# Project 1

## Dataset: Disorders involving peacekeepers

### Description:

The dataset was downloaded from the ACLED database. It contains instances of political disorders (violent and non-violent) directly or indirectly involving actors in peacekeeping missions from 1997 - 2024. This dataset covers a variety of peacekeeping missions like MINUSMA, AMISOM etc. *More details are available here: https://acleddata.com/knowledge-base/faqs-what-can-and-cannot-be-done-with-acled-data-on-disorder-involving-peacekeepers/*

### Overall Approach:

I found that it was easier to write codes when I was using pandas, as compared to working on the codes the 'hard way.' Nonetheless, it was an interesting exercise especially in terms of interpretation and visualization of data. I took the help of a friend (who studied computer science) who checked my codes and I made some modifications accordingly. 

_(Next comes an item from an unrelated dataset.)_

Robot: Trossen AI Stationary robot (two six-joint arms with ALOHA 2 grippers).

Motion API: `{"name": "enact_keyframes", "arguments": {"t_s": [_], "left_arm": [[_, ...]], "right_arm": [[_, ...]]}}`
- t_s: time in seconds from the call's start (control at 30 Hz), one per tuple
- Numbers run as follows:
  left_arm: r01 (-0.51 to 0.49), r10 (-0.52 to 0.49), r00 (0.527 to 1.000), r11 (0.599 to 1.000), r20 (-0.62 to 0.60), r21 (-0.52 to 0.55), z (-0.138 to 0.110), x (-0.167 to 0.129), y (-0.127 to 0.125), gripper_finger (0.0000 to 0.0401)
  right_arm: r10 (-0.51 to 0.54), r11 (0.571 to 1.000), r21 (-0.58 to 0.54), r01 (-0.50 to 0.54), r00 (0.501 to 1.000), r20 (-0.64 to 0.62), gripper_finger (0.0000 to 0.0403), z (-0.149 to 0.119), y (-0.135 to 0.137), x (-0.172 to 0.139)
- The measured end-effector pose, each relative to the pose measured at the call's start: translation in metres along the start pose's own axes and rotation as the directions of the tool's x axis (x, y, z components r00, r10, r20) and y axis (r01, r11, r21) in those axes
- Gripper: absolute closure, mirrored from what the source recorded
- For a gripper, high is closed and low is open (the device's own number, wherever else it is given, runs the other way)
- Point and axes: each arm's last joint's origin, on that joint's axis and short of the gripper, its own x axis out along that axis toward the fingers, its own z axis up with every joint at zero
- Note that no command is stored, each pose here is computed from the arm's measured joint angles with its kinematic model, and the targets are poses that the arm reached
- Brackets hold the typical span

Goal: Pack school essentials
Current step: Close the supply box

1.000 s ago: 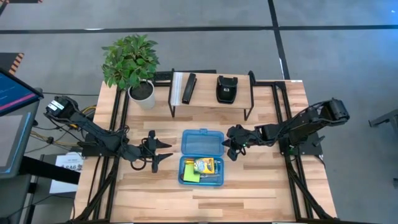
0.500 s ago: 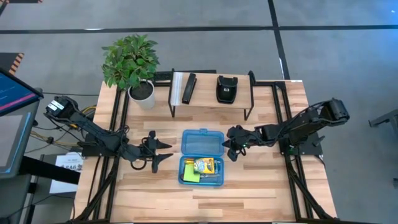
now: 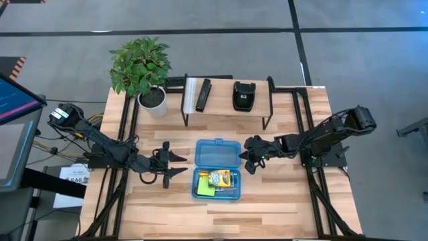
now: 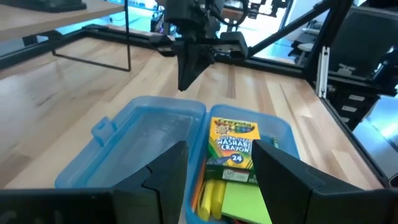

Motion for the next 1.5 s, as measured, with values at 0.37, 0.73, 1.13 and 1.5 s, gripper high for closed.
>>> {"name": "enact_keyframes", "arguments": {"t_s": [0.37,0.73,1.13,1.5], "left_arm": [[0.001,-0.001,1.000,1.000,0.002,-0.014,0.000,0.000,0.000,0.0232],[-0.134,0.133,0.984,0.991,-0.116,0.003,-0.011,0.005,0.018,0.0232],[-0.196,0.186,0.956,0.980,-0.227,-0.023,-0.021,0.019,0.041,0.0232],[-0.231,0.212,0.925,0.973,-0.317,-0.023,-0.040,0.035,0.053,0.0232]], "right_arm": [[-0.009,1.000,0.004,0.009,1.000,-0.025,0.0394,-0.003,0.000,-0.002],[-0.063,0.998,0.015,0.064,0.996,-0.067,0.0394,-0.004,-0.009,-0.002],[-0.117,0.992,0.030,0.121,0.986,-0.119,0.0394,-0.007,-0.018,-0.002],[-0.160,0.985,0.036,0.168,0.974,-0.157,0.0394,-0.010,-0.024,-0.002]]}}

### Importing pandas & uploading the dataset

In [1]:
import pandas as pd

ModuleNotFoundError: No module named 'pandas'

In [4]:
data_peacekeeping_disorders = pd.read_csv("C:/Users/joosa/OneDrive/Desktop/peacekeeping_2024-10-25.csv")

### Computing mean, median and mode via pandas

I used pandas to calculate the mean, median and mode of the numeric column ('Fatalities')

**Interpretation**:
* **Mean** - On an average, disorders involving peacekeeping actors have only resulted in approximately 1.19 fatalities.
* **Median** - The middle value is 0; this suggests that nearly half of the disorders involving peacekeepers did not result in fatalities.
* **Mode** - the most frequently occuring number is 0; this is consistent with the median, that the majority disorders did not result in fatalities. 

In [21]:
mean_fatalities = data_peacekeeping_disorders["FATALITIES"].mean()
print("a. Mean fatalities from disorders involving peacekeepers is", mean_fatalities)

median_fatalities = data_peacekeeping_disorders["FATALITIES"].median()
print("b. Median fatalities from disorders involving peacekeepers is", median_fatalities)

mode_fatalities = data_peacekeeping_disorders["FATALITIES"].mode()[0]
print("c. Mode fatalities from disorders involving peacekeepers is", mode_fatalities)

a. Mean fatalities from disorders involving peacekeepers is 1.1932650073206441
b. Median fatalities from disorders involving peacekeepers is 0.0
c. Mode fatalities from disorders involving peacekeepers is 0


### Computing mean, median and mode the 'hard way'

**Approach**: I calculated the mean, median and mode using only the Python standard library. This section was slightly challenging since I had to translate mathematical formulas into the code and it took me some time to ensure that the code worked correctly (like, the odd and even lengths in median.)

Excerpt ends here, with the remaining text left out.